Pharmakon Research International, Inc. (1982) investigated the acute oral toxicity potential of Terpenes and terpenoids, turpentine oil, alpha-pinene fraction oligomers on female and male Sprague-Dawley rat. A single dose of 5 mg/kg was administered orally by gavage and animals were observed for 14 days. The results showed no mortality during the study and no visible lesions were recorded at necropsy. Piloerection and diarrhea were observed in 7 rats after dosing. After 2 days diarrhea and piloerection, and decreased body were observed in 2 different rats, while after 3 days decreased body tone was observed in 1 rat. In conclusion, the acute oral toxicity in rats was determined to be greater than 5000 mg/kg.

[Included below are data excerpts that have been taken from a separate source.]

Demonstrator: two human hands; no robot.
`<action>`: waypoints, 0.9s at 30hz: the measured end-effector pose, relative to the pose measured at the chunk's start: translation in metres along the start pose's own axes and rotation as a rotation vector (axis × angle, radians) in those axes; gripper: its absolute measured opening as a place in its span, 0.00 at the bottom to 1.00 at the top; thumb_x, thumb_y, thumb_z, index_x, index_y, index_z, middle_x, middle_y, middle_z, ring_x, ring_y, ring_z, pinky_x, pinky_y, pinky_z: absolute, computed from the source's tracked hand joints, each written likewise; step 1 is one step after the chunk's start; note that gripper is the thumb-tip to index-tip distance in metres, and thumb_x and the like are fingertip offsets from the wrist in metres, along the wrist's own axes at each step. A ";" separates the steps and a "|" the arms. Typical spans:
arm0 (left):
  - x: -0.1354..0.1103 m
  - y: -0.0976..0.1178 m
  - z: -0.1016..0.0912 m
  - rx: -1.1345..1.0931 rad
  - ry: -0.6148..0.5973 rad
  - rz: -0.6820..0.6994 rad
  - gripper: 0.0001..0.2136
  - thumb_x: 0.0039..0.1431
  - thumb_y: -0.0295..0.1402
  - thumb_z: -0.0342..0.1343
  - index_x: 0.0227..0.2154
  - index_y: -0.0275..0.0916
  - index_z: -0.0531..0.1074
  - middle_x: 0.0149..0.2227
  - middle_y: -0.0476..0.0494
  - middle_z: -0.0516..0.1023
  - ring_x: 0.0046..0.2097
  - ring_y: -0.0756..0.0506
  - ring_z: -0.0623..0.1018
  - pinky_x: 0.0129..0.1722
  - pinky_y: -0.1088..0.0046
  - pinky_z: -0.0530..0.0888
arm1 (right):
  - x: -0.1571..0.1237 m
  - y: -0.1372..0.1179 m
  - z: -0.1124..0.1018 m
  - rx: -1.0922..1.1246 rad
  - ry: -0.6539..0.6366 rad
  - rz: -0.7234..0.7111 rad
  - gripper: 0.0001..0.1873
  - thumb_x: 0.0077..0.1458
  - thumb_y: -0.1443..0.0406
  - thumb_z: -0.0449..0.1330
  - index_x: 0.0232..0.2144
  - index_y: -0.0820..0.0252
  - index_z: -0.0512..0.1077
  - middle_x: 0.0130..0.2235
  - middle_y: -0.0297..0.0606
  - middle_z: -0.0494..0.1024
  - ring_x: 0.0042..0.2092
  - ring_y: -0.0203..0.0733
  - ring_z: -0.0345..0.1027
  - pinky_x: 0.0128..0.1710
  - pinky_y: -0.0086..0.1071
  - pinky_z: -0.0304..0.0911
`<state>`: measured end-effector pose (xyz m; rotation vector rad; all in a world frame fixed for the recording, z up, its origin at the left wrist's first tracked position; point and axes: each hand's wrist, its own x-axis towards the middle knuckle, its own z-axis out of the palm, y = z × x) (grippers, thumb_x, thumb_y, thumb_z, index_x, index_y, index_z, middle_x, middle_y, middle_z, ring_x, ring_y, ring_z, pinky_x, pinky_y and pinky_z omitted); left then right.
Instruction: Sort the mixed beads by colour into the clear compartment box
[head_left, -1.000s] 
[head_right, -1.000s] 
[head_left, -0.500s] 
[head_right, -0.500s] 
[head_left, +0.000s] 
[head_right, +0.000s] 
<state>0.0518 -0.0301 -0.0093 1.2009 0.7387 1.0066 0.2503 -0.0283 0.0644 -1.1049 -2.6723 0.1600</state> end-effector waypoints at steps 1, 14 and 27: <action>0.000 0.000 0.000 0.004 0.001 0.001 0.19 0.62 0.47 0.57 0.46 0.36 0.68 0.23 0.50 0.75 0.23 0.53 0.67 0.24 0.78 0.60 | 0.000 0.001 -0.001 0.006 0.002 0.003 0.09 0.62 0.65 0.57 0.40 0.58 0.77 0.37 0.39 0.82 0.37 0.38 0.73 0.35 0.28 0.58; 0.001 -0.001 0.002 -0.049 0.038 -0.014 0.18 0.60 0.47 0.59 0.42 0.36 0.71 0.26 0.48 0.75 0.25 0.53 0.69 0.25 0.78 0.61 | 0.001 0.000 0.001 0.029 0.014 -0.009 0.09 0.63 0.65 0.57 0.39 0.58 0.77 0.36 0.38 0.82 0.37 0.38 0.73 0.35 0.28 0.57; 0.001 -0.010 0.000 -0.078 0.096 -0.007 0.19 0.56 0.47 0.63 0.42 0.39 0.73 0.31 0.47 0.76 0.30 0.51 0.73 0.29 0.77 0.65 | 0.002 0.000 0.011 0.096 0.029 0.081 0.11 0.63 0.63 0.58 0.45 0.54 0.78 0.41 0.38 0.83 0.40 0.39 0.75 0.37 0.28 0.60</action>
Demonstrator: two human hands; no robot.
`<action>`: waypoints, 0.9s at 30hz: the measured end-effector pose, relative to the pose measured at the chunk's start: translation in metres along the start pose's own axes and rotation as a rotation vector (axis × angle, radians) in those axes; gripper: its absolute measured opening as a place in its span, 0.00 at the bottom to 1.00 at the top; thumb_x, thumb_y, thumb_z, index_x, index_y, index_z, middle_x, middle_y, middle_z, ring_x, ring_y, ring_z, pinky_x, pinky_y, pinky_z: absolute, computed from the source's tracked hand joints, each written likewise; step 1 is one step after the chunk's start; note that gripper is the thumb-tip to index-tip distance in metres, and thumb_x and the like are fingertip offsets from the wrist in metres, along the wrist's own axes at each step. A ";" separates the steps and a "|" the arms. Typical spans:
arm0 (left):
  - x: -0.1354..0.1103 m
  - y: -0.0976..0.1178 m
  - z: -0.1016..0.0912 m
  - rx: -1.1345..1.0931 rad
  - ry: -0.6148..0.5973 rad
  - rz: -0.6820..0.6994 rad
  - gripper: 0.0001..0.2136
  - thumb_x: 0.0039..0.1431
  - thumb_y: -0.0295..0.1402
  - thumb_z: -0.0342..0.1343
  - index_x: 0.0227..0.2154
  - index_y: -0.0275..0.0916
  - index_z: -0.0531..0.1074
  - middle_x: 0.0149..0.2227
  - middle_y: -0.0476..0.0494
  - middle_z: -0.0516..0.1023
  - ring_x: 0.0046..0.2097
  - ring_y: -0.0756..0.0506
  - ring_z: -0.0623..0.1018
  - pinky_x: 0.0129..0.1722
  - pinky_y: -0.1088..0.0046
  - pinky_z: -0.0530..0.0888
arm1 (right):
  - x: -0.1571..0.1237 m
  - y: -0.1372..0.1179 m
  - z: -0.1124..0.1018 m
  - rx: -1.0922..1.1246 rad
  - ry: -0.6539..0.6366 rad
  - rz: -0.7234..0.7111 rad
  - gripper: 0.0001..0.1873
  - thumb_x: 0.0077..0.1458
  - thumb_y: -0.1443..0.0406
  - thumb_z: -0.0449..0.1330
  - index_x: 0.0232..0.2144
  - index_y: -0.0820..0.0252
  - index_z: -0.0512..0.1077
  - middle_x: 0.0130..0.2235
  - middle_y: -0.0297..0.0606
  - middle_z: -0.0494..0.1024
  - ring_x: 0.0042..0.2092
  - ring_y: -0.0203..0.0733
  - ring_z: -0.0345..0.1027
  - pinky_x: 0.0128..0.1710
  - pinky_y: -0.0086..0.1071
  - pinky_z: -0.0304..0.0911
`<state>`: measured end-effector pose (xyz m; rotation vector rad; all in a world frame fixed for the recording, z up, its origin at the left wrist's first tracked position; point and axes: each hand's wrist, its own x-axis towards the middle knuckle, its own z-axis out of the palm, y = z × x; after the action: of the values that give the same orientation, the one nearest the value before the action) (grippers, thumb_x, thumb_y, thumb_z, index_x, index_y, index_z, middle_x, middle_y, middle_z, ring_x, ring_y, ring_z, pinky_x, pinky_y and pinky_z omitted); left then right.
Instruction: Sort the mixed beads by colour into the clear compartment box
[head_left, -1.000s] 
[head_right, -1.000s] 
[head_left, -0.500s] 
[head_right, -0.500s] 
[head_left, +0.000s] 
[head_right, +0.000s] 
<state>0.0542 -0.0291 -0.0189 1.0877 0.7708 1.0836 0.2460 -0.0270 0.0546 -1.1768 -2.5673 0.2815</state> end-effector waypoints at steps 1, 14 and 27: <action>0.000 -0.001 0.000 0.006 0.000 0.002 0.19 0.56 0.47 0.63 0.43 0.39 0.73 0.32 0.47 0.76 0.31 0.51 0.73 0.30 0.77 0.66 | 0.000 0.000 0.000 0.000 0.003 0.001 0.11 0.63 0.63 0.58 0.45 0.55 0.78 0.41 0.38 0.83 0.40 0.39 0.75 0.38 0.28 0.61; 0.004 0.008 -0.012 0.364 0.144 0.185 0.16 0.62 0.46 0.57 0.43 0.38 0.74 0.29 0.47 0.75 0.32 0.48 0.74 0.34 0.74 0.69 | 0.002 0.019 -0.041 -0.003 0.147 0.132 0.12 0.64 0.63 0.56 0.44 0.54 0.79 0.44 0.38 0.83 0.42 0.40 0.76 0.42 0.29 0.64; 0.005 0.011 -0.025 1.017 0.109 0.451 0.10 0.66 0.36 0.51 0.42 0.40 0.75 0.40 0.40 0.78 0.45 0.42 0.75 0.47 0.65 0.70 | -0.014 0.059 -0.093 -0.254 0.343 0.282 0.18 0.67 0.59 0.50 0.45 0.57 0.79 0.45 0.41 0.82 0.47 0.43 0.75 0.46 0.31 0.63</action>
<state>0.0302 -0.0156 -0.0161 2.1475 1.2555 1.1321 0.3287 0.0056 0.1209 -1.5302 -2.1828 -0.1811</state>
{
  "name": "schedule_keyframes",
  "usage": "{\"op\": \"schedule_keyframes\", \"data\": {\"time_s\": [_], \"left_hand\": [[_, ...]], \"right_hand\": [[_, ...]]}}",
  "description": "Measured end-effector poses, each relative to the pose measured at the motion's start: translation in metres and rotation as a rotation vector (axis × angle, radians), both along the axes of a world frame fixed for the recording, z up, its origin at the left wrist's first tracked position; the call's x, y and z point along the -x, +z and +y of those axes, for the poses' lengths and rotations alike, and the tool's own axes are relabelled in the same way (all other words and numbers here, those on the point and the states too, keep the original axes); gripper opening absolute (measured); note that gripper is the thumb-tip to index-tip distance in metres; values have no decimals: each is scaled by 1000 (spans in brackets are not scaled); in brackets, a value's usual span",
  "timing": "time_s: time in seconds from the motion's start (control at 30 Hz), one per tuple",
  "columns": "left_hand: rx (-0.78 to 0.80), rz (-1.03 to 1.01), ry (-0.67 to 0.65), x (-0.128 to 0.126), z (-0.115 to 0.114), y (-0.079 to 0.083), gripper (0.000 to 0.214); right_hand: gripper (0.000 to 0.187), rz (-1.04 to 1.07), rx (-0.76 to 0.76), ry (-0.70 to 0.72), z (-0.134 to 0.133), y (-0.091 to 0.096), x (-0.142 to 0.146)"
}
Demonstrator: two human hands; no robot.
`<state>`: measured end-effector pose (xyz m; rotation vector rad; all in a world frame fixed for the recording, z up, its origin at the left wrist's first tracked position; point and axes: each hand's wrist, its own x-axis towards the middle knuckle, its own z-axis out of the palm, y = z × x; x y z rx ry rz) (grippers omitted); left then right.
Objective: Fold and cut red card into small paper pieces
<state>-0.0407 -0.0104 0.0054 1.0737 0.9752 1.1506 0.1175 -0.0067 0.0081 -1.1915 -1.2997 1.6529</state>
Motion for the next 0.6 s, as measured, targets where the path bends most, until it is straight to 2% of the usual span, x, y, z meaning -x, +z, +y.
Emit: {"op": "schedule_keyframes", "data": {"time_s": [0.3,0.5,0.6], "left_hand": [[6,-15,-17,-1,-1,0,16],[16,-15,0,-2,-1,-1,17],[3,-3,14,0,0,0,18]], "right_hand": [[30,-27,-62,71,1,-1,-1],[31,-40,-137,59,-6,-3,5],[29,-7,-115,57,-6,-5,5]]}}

A second test on Terpenes and terpenoids, turpentine oil, alpha-pinene fraction oligomers was conducted to investigate the acute dermal toxicity potential (Pharmakon Research International Inc.,1982).The test material was tested on 10 male and female rabbits. Terpenes and terpenoids, turpentine oil, alpha-pinene fraction oligomers was applied to about 240 cm of the dorsal body surface skin, which was previously shaved. The application was done directly onto the exposed skin of the animals and a layer of gauze was wrapped around the animals to cover the dosed area. In addition, the animals were wrapped with a rubber dam to retard evaporation. The skin was exposed for 24 hrs and the animals were observed for 14 days. The results of the test showed that the acute dermal LD50 was greater than 2000 mg/kg.

Justification for classification or non-classification

Based on the available data, Terpenes and terpenoids, turpentine oil, alpha-pinene fraction oligomers does not meet the criteria for classification for acute toxicity under EU Regulation 1272/2008.